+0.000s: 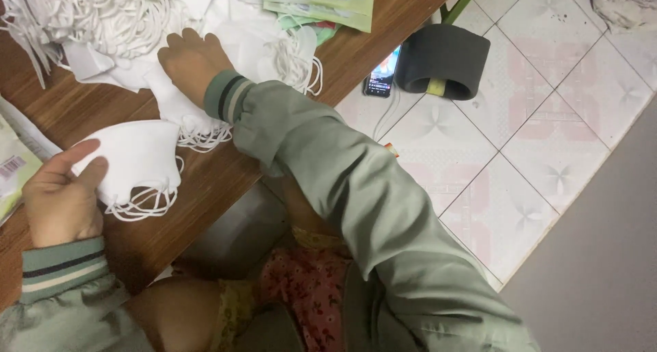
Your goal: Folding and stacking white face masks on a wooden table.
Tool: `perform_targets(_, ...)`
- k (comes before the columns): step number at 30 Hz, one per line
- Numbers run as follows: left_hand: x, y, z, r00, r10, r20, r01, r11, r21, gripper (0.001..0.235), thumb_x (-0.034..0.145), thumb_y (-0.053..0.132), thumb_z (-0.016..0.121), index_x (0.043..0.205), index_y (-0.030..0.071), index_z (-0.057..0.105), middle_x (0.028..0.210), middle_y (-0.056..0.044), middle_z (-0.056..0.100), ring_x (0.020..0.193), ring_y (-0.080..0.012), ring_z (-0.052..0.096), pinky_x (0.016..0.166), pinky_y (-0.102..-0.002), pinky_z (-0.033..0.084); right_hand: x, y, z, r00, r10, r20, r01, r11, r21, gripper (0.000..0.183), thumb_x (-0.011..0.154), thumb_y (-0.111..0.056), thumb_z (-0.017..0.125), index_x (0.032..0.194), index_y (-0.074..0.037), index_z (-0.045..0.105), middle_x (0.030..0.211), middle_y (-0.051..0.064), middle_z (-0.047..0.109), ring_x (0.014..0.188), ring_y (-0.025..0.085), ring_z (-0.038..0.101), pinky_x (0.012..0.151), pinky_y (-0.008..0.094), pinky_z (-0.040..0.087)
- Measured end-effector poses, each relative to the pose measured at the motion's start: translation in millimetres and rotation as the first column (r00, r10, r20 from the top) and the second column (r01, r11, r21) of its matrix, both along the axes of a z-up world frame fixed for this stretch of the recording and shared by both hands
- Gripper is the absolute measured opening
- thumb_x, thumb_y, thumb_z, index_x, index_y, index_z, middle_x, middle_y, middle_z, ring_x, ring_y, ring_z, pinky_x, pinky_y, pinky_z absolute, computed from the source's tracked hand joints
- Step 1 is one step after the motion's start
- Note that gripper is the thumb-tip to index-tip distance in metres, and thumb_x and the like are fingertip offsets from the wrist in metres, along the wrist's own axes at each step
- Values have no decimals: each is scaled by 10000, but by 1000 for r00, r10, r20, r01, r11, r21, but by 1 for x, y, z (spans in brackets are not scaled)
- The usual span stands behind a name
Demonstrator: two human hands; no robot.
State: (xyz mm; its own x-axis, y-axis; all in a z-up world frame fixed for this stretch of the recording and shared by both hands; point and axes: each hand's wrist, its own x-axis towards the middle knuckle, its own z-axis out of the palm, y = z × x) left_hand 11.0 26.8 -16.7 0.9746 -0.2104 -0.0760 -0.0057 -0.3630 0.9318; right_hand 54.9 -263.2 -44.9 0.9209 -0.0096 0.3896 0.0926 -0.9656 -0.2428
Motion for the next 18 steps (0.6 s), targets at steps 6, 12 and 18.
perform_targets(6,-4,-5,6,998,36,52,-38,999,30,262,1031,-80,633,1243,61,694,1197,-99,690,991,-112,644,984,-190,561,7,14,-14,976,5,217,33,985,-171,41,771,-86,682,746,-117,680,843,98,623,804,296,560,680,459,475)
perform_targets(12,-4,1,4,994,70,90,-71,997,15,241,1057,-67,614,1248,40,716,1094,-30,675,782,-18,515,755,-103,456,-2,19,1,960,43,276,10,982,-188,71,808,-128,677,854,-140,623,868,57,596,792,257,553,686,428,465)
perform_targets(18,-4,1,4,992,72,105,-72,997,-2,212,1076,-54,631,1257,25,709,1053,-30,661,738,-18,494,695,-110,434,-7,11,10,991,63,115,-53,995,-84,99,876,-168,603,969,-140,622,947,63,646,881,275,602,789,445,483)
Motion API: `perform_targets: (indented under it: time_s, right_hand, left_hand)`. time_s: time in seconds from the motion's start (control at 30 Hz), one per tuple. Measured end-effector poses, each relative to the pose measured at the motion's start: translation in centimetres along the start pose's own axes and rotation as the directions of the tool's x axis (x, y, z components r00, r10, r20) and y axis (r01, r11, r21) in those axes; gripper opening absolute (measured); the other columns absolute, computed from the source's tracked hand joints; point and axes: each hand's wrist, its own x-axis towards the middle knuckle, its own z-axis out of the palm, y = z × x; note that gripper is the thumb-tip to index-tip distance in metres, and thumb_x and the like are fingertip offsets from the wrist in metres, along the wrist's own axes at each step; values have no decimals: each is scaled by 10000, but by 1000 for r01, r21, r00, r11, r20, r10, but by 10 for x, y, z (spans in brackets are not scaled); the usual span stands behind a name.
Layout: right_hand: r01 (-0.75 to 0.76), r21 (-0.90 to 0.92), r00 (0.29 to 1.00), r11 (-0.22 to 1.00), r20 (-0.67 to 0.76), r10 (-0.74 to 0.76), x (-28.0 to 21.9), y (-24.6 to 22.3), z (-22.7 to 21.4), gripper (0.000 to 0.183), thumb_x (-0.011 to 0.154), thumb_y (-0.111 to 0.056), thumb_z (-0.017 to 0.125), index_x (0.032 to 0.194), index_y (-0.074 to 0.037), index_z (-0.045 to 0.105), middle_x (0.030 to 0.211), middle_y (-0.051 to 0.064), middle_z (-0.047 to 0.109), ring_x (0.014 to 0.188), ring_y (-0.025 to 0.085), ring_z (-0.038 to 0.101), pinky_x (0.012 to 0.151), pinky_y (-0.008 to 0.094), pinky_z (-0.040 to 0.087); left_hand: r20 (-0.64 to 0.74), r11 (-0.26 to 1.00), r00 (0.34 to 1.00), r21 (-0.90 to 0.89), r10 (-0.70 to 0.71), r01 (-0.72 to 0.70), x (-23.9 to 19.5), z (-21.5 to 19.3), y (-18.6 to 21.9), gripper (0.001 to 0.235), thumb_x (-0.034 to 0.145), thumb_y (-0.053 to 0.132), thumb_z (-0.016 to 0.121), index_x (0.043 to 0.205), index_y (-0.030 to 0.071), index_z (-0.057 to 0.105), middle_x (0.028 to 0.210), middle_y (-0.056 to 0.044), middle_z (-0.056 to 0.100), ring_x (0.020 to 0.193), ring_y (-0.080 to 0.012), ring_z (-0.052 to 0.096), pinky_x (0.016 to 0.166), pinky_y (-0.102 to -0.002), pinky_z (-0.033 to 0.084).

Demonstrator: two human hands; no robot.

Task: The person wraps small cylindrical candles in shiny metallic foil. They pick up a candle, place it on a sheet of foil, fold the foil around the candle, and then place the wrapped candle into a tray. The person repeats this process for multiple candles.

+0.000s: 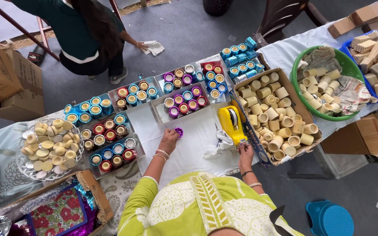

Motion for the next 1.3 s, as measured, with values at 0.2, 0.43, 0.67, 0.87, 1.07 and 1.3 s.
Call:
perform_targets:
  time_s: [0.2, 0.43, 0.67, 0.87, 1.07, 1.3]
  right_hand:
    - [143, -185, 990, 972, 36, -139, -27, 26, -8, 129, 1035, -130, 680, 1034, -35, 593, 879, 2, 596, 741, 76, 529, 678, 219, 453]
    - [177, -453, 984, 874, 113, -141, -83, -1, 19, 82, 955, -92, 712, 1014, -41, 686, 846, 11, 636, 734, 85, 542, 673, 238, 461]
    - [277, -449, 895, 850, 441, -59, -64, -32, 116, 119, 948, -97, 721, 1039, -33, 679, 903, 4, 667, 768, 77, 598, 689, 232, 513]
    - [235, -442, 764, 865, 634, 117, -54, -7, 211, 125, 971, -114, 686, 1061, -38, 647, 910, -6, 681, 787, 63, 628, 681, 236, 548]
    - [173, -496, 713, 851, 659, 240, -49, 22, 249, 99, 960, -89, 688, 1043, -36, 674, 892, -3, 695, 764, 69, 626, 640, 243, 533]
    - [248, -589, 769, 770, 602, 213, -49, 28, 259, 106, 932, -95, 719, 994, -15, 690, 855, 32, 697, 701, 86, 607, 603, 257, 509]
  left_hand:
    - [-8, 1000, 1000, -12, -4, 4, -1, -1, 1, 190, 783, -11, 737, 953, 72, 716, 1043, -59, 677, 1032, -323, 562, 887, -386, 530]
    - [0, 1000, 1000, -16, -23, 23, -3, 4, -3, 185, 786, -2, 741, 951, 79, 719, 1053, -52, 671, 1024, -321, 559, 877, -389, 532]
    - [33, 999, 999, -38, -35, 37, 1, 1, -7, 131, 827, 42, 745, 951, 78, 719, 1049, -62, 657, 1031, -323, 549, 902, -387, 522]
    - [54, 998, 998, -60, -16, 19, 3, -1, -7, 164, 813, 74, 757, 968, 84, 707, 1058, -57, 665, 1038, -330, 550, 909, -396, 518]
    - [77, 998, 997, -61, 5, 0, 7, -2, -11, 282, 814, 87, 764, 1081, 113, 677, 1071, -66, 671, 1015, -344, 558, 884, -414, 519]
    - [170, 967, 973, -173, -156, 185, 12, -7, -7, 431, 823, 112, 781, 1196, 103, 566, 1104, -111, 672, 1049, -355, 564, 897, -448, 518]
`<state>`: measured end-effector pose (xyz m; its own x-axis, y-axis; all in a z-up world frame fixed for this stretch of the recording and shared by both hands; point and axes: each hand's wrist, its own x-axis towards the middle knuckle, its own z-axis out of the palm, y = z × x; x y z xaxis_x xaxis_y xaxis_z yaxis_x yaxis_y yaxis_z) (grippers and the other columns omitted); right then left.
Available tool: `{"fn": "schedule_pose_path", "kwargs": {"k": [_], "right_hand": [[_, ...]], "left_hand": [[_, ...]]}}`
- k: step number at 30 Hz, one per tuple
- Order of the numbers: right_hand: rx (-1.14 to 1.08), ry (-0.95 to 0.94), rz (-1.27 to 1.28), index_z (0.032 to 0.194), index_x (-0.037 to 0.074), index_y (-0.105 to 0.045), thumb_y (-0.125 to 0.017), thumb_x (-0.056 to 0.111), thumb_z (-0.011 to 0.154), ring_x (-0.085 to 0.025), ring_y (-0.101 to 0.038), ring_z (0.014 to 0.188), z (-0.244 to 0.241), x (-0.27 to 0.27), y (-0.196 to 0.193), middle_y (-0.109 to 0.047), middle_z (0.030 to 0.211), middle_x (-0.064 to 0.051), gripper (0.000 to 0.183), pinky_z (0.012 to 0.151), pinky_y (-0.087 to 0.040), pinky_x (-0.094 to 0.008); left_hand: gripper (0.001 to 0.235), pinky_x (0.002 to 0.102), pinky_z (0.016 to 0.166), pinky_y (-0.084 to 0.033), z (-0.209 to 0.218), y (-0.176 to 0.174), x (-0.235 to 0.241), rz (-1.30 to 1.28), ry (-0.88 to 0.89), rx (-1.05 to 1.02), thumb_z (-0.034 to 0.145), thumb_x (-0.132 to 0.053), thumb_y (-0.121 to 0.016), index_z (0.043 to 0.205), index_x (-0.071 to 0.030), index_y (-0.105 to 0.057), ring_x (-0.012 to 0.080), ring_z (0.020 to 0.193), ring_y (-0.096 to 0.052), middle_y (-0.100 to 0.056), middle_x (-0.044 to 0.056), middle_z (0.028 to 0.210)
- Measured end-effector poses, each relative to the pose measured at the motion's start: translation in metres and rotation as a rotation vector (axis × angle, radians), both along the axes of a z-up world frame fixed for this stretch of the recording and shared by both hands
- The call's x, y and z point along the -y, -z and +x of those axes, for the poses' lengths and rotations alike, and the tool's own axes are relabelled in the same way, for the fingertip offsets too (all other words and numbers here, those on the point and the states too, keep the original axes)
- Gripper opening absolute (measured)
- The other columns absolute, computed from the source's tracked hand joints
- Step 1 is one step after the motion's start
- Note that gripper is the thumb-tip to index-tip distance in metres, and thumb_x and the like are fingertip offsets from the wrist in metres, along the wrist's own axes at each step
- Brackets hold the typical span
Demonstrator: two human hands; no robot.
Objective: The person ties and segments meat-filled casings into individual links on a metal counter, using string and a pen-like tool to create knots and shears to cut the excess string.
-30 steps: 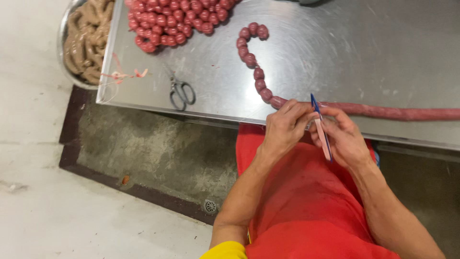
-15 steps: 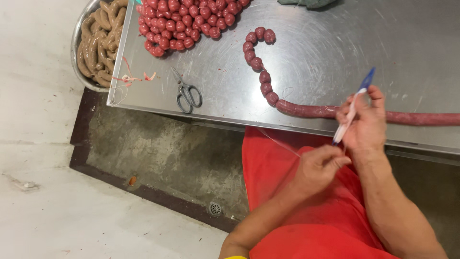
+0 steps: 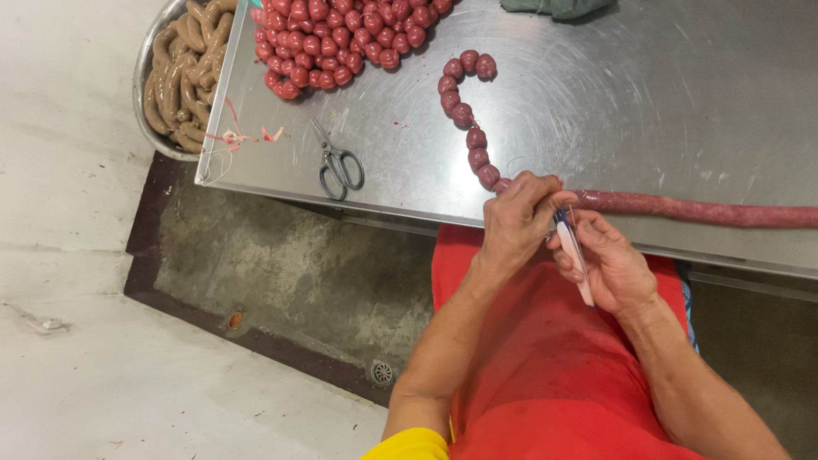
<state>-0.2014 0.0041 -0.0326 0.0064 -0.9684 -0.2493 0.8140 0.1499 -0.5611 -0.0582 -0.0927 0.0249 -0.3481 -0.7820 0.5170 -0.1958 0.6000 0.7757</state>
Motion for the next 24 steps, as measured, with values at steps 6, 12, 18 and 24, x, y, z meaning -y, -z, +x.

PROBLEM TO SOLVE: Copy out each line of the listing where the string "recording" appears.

ANSWER:
- Measured end-effector poses, each relative to the pose measured at the motion's start: translation in millimetres and rotation as the first column (r00, r10, r20 from the top) and the second column (r01, r11, r21) of its matrix, both along the axes of a z-up world frame fixed for this stretch of the recording and shared by both hands
State: (xyz mm; its own x-axis, y-axis; all in a z-up world frame fixed for this stretch of the recording and shared by both hands; point and axes: each hand's wrist, its own x-axis towards the middle knuckle, its own z-axis out of the palm, y = z × x) left_hand 11.0 26.8 -16.7 0.9746 -0.2104 -0.0760 -0.0057 -0.3630 0.9318; right_hand 54.9 -263.2 -44.9 0.9209 -0.0096 0.3896 0.0926 -0.9656 -0.2428
`<state>`: measured end-effector pose (xyz m; its own x-axis, y-axis; all in a z-up world frame fixed for this stretch of the recording and shared by both hands; point and axes: each hand's wrist, its own x-axis towards the middle knuckle, its own z-axis out of the palm, y = z × x; x y z xaxis_x xaxis_y xaxis_z yaxis_x yaxis_y yaxis_z) (grippers and the other columns omitted); right then left.
- Measured end-effector poses, each relative to the pose measured at the motion's start: translation in metres and rotation as a rotation vector (axis × angle, radians), both along the axes of a z-up world frame fixed for this stretch of the recording and shared by both hands

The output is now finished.